OVERLAND, Mo. – A pair of Canada geese has been blocking the entrances to Missouri state office buildings in Overland. Andrea McNairy, managing attorney at Brown & Crouppen, examines how people can proceed legally when attempting to remove them?

“Not much you can do because they are protected under federal and state law,” she said. “…Under the Migratory Bird Treaty (Act), it makes it illegal to go after one in any way, capture or kill, or attempt to do any of that – with the bird, the nest, or the eggs.”

Under Missouri state law, any person who takes, kills, possesses, any such wildlife can be charged with a misdemeanor.

Is there anything can do because of nuisance from law standpoint?

“The easiest and most humane way to get geese to go away is the lawful removal of the eggs,” McNairy said.

You can do this for free by going on the U.S. Fish and Wildlife Services website and applying for a depredation order.

“What that does is if you register your property and document your activity and send it back to the Fish and Wildlife Services, they will allow you to collect the eggs and dispose of them in the woods,” McNairy said.

“You have to be careful because the geese are very protective right now because they are guarding their nests and eggs.
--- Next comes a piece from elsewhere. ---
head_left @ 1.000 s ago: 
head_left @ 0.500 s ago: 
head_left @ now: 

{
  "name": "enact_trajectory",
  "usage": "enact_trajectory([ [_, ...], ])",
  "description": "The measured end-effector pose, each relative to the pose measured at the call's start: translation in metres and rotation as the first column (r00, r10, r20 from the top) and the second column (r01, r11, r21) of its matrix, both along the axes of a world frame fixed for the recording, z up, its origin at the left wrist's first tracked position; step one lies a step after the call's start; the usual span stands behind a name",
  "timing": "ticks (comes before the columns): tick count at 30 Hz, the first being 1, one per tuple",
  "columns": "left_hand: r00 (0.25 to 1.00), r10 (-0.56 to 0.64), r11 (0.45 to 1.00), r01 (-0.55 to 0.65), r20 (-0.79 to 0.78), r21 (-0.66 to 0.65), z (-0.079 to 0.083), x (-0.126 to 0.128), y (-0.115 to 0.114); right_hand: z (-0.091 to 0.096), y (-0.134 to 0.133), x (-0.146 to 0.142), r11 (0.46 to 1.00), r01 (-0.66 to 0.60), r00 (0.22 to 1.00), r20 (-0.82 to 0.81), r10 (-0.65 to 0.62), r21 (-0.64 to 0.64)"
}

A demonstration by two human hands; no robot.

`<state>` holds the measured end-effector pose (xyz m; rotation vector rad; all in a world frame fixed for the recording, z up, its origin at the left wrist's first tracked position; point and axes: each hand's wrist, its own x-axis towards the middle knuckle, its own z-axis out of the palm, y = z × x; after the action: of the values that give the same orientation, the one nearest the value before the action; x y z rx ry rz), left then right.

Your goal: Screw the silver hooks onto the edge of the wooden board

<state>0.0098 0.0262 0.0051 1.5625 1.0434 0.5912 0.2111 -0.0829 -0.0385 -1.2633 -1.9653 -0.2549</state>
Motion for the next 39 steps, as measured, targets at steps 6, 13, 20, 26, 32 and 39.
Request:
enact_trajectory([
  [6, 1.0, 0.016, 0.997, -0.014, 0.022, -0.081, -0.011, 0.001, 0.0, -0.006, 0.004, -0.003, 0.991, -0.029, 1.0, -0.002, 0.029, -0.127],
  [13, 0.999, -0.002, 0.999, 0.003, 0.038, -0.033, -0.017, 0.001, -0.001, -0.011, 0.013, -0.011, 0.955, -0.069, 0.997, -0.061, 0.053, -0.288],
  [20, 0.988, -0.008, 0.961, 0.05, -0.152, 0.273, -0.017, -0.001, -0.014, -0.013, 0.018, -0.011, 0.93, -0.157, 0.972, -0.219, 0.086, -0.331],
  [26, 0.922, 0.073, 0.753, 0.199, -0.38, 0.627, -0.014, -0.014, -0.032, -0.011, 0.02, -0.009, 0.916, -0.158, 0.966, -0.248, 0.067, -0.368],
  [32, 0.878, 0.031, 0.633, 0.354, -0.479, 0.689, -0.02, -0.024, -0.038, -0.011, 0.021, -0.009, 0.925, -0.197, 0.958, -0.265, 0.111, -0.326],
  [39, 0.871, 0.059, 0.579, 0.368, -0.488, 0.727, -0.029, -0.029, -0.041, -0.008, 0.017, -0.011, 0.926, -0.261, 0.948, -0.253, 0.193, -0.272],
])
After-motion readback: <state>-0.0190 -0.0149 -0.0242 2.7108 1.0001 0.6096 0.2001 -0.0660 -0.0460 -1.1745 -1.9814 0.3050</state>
But that is one way to discourage them from being on your property.” 

If a local business has eggs located near their door, can a private citizen sue the business in order to get the eggs removed?

“Probably not. Business owners do have responsibility to keep their property free of dangerous things. But most cases have found that unless property owner doing something to attract geese, these are simply wild animals being wild animals.”